Perplexment of course is not just for non-scientists. When Joe Pickrell’s TreeMix paper came out five years ago there was a strange signal of gene flow between Northern Europeans and Native Americans. There was no obvious explanation at the time…but now we know what was going on.
It turns out that Northern Europeans and Native Americans share common ancestry from Pleistocene Siberians. The relationship between Europeans and Native Americans has long been hinted at in results from other methods, but it took ancient DNA for us to conceptualize a model which would explain the patterns we were seeing.
But in the context of the United States shared ancestry between Europeans and Native Americans is not particularly illuminating.

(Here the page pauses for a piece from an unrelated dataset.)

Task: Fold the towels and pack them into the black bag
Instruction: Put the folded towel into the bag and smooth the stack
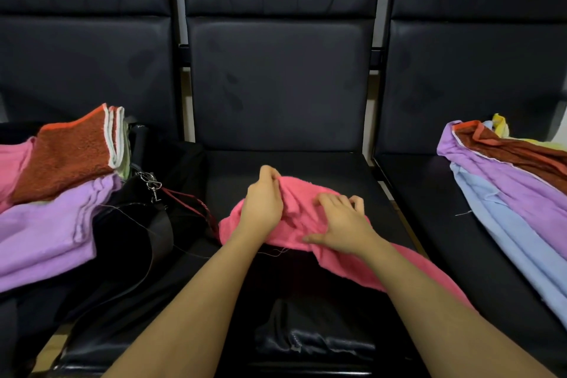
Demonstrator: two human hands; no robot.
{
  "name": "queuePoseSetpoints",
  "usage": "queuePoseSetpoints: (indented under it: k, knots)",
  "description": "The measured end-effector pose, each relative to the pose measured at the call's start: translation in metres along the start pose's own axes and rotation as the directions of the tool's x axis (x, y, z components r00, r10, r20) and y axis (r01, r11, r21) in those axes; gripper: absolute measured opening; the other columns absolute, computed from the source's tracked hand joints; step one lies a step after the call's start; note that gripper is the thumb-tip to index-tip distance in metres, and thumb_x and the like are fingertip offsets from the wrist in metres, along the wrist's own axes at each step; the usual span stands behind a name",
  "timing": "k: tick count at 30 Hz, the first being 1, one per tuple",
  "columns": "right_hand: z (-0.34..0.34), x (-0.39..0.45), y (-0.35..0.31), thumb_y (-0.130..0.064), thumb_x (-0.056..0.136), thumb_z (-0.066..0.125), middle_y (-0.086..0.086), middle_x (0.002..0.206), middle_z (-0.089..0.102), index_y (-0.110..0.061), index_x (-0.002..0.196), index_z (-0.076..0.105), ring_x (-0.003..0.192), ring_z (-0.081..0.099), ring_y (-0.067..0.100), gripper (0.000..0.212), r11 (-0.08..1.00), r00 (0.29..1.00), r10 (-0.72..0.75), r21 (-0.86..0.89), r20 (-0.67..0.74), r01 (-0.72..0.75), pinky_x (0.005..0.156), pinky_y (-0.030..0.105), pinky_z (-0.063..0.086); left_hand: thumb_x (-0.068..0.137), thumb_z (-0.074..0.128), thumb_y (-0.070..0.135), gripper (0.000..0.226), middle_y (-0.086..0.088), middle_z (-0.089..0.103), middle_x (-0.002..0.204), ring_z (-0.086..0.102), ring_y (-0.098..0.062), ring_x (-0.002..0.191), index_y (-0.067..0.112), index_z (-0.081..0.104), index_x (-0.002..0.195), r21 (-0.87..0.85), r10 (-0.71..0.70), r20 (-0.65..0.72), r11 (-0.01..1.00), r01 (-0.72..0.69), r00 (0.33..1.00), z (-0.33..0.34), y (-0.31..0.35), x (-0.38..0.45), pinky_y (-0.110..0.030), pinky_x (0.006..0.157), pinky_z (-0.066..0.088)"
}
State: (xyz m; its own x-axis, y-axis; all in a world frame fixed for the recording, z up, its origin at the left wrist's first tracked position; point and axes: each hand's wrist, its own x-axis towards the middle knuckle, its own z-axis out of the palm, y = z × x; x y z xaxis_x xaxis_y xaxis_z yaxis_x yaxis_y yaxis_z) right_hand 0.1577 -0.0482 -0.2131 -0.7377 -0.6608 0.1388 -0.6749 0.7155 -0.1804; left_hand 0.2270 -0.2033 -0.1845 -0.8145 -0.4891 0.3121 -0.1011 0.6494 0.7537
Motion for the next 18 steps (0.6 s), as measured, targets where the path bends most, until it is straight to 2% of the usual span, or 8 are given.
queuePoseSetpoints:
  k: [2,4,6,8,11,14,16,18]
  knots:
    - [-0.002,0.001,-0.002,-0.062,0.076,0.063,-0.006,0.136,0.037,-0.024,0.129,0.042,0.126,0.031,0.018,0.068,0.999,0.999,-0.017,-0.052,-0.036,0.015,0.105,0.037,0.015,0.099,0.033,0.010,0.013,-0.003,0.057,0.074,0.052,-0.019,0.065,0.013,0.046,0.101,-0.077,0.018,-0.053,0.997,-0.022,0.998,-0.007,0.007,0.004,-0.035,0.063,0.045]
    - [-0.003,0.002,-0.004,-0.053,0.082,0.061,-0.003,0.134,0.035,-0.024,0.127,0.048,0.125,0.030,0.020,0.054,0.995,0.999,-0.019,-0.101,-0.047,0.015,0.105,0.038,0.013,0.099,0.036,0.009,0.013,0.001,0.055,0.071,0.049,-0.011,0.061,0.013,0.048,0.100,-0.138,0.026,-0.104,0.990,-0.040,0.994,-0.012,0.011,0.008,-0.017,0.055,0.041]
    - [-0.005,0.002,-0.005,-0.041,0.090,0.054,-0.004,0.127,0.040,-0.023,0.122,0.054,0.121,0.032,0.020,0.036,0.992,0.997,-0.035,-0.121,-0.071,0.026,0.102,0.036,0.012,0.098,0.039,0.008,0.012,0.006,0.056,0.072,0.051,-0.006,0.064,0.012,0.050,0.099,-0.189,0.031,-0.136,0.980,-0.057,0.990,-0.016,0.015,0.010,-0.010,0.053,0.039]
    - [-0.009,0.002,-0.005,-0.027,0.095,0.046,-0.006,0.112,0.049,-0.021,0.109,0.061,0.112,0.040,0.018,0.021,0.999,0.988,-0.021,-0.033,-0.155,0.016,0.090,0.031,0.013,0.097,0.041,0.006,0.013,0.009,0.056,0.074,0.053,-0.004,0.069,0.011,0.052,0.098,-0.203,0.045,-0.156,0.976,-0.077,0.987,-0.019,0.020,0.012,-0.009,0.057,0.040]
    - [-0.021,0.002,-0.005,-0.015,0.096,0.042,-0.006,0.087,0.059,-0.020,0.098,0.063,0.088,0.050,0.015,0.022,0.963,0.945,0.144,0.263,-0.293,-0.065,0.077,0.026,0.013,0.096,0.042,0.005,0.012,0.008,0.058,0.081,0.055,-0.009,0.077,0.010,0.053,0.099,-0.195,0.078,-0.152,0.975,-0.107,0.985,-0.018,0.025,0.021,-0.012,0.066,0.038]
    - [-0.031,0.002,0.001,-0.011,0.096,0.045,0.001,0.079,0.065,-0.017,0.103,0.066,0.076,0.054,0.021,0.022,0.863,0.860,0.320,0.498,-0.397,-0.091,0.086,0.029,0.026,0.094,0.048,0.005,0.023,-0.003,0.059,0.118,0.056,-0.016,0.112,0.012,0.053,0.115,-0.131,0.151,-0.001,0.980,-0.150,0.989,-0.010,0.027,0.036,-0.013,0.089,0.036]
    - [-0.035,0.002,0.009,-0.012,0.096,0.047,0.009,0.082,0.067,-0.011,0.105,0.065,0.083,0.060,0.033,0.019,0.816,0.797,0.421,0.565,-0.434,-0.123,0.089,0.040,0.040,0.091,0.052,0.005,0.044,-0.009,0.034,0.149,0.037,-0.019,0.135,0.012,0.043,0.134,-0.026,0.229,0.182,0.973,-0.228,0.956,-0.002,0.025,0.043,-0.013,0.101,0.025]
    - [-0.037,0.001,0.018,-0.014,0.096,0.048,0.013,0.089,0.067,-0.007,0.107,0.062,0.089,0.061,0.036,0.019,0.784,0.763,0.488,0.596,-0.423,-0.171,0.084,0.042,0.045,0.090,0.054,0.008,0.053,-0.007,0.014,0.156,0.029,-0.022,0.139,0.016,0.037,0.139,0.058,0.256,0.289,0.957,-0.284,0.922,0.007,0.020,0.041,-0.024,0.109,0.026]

Rather, what people want to know is if they exhibit signs of recent gene flow between these groups, in particular, many white Americans are curious if they have Native American heritage. They do not want to hear an explanation which involves the fusion of an East Asian population with Siberians that occurred 15,000 to 20,000 years ago, and then the emergence of Northern Europeans thorough successive amalgamations between Pleistocene, Neolithic, and Bronze Age, Eurasians.
In some of the inference methods Northern Europeans, often those with Finnic ancestry or relationship to Finnic groups, may exhibit signs of ancestry from the “Native American” cluster. But this is almost always a function of circumpolar gene flow, as well as the aforementioned Pleistocene admixtures. One way to avoid this would be to simply not report proportions which are below 0.5%. That way, people with higher “Native American” fractions would receive the results, and the proportions would be high enough that it was almost certainly indicative of recent admixture, which is what people care about.

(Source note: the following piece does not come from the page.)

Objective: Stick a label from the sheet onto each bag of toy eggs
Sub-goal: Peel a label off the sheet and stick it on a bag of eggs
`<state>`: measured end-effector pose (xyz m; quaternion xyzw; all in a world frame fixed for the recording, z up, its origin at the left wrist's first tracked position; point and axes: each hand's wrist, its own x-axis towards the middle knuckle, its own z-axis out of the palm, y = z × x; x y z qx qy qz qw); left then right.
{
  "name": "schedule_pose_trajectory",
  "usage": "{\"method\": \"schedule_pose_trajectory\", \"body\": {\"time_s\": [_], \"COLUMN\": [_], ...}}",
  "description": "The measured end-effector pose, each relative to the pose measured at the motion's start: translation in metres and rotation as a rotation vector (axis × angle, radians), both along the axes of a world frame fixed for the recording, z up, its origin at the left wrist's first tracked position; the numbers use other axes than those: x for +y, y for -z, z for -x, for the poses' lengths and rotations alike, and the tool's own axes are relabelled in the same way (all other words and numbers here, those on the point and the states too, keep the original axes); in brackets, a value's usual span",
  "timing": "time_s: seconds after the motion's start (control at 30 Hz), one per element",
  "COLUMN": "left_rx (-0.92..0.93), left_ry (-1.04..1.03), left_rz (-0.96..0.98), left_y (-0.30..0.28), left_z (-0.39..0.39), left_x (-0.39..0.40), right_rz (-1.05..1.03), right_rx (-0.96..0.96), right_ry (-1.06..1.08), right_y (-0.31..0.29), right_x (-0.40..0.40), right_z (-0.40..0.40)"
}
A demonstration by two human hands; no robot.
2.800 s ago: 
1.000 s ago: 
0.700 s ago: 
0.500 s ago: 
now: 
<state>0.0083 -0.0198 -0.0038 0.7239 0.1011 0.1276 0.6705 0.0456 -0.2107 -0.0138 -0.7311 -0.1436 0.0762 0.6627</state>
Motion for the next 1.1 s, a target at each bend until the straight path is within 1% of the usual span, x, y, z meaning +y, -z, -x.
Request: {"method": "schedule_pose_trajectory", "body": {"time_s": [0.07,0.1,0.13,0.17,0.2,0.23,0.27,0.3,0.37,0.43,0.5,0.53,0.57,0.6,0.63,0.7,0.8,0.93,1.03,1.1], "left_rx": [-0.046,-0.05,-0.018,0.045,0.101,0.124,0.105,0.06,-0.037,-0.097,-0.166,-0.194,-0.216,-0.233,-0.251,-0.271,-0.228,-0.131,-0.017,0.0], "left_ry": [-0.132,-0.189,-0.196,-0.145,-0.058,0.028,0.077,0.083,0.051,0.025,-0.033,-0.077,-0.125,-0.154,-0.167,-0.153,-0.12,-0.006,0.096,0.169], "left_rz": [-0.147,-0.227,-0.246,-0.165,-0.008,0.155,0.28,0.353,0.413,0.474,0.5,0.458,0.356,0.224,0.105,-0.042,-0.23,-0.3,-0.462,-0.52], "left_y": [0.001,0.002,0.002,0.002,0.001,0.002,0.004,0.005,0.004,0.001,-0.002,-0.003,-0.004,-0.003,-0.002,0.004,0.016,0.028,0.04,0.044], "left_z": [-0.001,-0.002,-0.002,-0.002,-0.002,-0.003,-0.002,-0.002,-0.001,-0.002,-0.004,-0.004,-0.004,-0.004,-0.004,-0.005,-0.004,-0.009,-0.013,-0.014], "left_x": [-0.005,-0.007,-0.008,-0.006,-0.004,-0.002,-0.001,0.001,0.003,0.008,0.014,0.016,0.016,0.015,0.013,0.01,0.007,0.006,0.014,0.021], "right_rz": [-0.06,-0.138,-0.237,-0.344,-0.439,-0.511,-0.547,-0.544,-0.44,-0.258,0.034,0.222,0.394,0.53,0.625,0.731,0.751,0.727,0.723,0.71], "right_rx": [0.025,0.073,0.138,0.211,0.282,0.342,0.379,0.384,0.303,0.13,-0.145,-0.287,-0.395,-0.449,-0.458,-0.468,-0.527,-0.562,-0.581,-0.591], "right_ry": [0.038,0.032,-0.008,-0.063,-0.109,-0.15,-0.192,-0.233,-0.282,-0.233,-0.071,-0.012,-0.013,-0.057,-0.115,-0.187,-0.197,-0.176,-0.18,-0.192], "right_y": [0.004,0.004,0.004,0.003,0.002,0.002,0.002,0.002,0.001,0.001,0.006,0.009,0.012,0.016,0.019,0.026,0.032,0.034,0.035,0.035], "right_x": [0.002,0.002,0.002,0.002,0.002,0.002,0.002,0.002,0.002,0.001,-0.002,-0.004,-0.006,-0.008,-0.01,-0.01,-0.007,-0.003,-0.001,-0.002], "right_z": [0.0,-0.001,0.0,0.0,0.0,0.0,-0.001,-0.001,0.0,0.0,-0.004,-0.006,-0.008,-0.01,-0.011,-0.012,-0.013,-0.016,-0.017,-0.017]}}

Why am I telling you this? Because many journalists who report on direct-to-consumer genomics don’t understand the science well enough to grasp what’s being sold to the consumer (frankly, most biologists don’t know this field well either, even if they might use a barplot here and there).

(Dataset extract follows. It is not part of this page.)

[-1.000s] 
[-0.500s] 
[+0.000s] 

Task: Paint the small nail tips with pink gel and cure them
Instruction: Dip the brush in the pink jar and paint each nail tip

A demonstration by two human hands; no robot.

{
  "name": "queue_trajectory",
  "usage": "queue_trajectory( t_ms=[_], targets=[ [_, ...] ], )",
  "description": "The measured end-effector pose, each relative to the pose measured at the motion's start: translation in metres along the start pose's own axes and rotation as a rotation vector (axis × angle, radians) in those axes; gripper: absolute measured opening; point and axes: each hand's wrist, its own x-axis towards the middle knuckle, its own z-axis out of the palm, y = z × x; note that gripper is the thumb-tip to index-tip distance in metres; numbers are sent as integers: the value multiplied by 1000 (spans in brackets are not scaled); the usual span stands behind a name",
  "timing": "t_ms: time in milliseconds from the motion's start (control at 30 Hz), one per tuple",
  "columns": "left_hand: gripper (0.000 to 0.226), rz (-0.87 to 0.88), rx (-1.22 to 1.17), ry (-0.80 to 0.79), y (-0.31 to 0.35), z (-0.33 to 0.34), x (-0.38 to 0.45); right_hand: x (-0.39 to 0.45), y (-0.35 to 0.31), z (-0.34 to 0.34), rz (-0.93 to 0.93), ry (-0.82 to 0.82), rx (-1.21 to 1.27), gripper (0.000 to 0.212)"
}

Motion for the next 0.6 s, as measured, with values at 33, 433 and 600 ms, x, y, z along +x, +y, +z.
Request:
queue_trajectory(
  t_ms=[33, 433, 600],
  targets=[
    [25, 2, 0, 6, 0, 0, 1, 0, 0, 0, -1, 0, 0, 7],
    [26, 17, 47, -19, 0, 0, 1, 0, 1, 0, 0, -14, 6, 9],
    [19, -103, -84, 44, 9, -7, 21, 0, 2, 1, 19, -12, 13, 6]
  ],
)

And, the reality is that consumers have very specific parameters of what they want in terms of geographic and temporal information. They don’t want to be told true but trivial facts (e.g., they are Northern European). But neither they do want to know things which are so novel and at far remove from their interpretative frameworks that they simply can’t digest them (e.g., that Northern Europeans are a recent population construction which threads together very distinct strands with divergent deep time histories). In the parlance of cognitive anthropology consumers want their infotainment the way they want their religion, minimally counterintuitive. Consume some surprise. But not too much.